### WHAT THE TASK ASKS
Sift the material for lines containing "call", and return them.

### SOURCE MATERIAL

──────────

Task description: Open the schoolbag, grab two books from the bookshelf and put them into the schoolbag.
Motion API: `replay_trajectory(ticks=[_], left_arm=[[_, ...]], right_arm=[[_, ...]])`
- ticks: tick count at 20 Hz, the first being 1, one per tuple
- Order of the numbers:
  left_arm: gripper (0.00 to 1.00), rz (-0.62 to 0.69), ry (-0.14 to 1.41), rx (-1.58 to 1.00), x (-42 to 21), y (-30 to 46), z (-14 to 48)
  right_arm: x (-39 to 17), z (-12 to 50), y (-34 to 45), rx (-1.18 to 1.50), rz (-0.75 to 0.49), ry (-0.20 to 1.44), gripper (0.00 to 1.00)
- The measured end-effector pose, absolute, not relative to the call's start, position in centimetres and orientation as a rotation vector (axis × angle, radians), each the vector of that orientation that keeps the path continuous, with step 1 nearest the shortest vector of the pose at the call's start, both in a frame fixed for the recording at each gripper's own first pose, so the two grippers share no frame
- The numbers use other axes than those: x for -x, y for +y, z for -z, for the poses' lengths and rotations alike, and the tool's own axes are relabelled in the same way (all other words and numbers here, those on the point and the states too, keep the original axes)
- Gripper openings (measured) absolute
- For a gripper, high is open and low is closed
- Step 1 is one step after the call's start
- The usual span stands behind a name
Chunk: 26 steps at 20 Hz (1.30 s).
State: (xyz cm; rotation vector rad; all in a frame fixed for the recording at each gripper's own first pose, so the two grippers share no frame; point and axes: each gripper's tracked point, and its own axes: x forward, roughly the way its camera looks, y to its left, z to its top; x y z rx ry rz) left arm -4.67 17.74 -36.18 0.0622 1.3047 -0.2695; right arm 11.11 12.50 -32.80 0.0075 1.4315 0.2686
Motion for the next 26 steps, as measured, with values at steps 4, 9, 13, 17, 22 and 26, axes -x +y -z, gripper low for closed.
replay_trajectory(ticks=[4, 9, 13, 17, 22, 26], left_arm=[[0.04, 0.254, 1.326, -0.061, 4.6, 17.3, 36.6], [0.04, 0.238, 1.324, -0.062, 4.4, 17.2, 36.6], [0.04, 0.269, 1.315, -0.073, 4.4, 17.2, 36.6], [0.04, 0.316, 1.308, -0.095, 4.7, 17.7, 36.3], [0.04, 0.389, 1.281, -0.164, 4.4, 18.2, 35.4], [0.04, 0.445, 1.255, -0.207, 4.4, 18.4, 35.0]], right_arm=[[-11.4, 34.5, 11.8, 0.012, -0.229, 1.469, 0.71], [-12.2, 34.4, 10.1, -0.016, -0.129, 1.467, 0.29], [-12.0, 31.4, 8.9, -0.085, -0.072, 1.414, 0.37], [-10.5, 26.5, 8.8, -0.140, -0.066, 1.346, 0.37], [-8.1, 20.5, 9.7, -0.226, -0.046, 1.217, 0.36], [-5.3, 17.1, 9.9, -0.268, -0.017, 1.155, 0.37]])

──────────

### ANSWER AREA
- The measured end-effector pose, absolute, not relative to the call's start, position in centimetres and orientation as a rotation vector (axis × angle, radians), each the vector of that orientation that keeps the path continuous, with step 1 nearest the shortest vector of the pose at the call's start, both in a frame fixed for the recording at each gripper's own first pose, so the two grippers share no frame
- Step 1 is one step after the call's start

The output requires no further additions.